EstimateError

Calculates annotation set error rates

usage: EstimateError [--version] [-h] -s SEQ_FILES [SEQ_FILES ...]
                         [--log LOG_FILE] [--delim DELIMITER DELIMITER DELIMITER]
                         [--nproc NPROC] [--outdir OUT_DIR] [--outname OUT_NAME]
                         [-f SET_FIELD] [-n MIN_COUNT] [--mode {freq,qual}]
                         [-q MIN_QUAL] [--freq MIN_FREQ] [--maxdiv MAX_DIVERSITY]
--version

show program’s version number and exit

-h, --help

show this help message and exit

-s <seq_files>

A list of FASTA/FASTQ files containing sequences to process.

--log <log_file>

Specify to write verbose logging to a file. May not be specified with multiple input files.

--delim <delimiter>

A list of the three delimiters that separate annotation blocks, field names and values, and values within a field, respectively.

--nproc <nproc>

The number of simultaneous computational processes to execute (CPU cores to utilized).

--outdir <out_dir>

Specify to changes the output directory to the location specified. The input file directory is used if this is not specified.

--outname <out_name>

Changes the prefix of the successfully processed output file to the string specified. May not be specified with multiple input files.

-f <set_field>

The name of the annotation field to group sequences by

-n <min_count>

The minimum number of sequences needed to consider a set

--mode {freq,qual}

Specifies which method to use to determine the consensus sequence. The “freq” method will determine the consensus by nucleotide frequency at each position and assign the most common value.

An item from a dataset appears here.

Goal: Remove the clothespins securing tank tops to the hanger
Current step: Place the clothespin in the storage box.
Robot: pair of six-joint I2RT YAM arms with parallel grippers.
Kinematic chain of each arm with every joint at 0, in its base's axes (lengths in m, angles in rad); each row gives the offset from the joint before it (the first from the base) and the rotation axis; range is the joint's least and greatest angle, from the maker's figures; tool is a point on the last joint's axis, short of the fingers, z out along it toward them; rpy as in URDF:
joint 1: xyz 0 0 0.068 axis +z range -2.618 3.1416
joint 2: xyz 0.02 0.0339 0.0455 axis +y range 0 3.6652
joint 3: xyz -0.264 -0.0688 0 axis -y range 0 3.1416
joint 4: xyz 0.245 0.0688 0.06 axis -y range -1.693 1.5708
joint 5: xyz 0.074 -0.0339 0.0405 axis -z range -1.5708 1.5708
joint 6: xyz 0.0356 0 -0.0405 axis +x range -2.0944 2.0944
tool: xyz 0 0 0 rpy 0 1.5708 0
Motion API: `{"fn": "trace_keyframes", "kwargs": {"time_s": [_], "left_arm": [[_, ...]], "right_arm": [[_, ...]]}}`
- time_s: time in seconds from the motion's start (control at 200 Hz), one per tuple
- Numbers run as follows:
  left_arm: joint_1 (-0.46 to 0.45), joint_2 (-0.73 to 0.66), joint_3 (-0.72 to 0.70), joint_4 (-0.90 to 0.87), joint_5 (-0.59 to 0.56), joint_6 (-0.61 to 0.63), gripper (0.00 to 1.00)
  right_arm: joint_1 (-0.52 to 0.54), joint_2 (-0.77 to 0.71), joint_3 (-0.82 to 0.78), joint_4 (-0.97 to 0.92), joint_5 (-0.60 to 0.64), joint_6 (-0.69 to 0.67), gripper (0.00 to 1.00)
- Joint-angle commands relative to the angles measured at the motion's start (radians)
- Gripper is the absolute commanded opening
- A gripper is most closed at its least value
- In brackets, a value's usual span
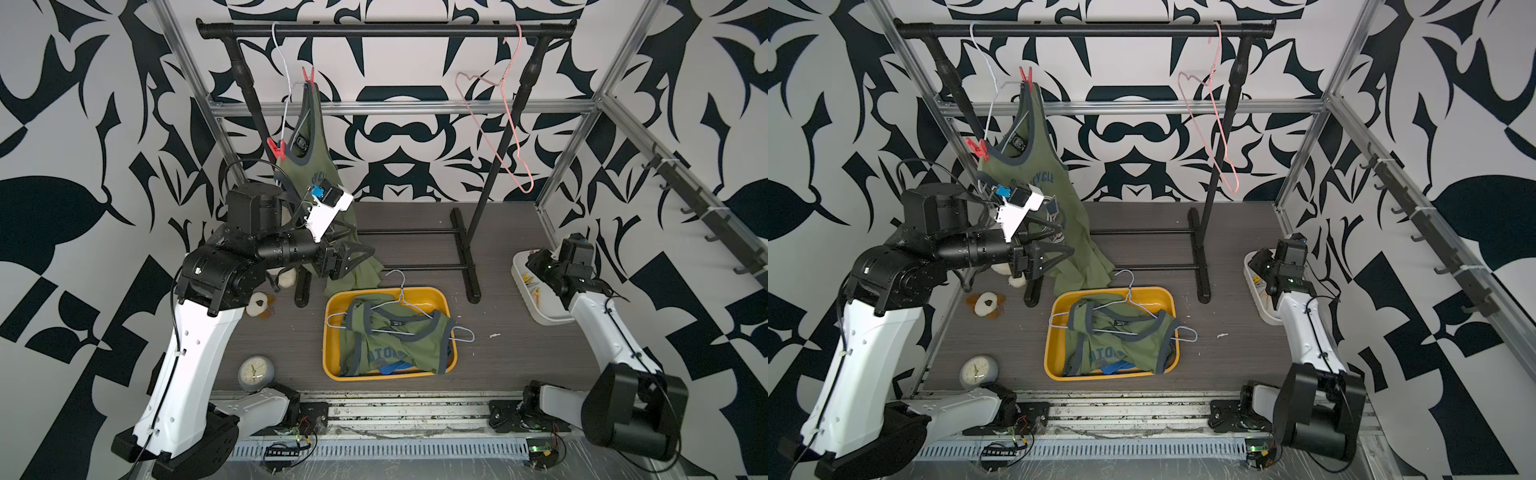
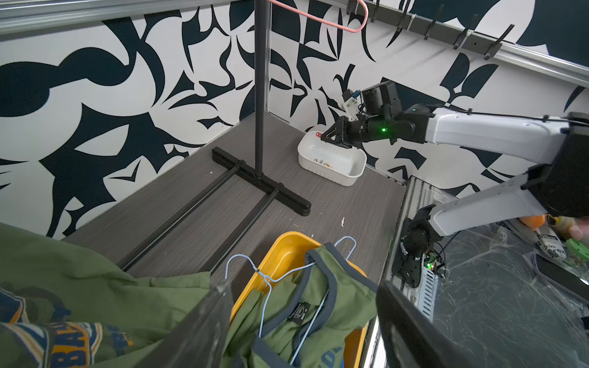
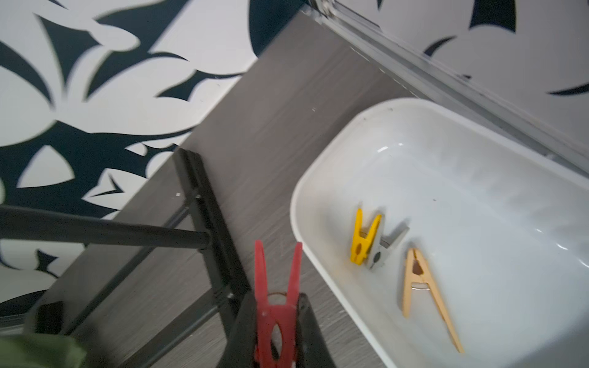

The “qual” method will weight values by their quality scores to determine the consensus nucleotide at each position.

-q <min_qual>

Consensus quality score cut-off under which an ambiguous character is assigned.

--freq <min_freq>

Fraction of character occurrences under which an ambiguous character is assigned.

--maxdiv <max_diversity>

Specify to calculate the nucleotide diversity of each read group (average pairwise error rate) and exclude groups which exceed the given diversity threshold.

output files:
error-position
estimated error by read position.
error-quality
estimated error by the quality score assigned within the input file.
error-nucleotide
estimated error by nucleotide.
error-set
estimated error by barcode read group size.
output fields:
POSITION
read position with base zero indexing.
Q
Phred quality score.
OBSERVED
observed nucleotide value.
REFERENCE
consensus nucleotide for the barcode read group.
SET_COUNT
barcode read group size.
REPORTED_Q
mean Phred quality score reported within the input file for the given position, quality score, nucleotide or read group.
MISMATCHES
count of observed mismatches from consensus for the given position, quality score, nucleotide or read group.
OBSERVATIONS
total count of observed values for each position, quality score, nucleotide or read group size.
ERROR
estimated error rate.
EMPIRICAL_Q
estimated error rate converted to a Phred quality score.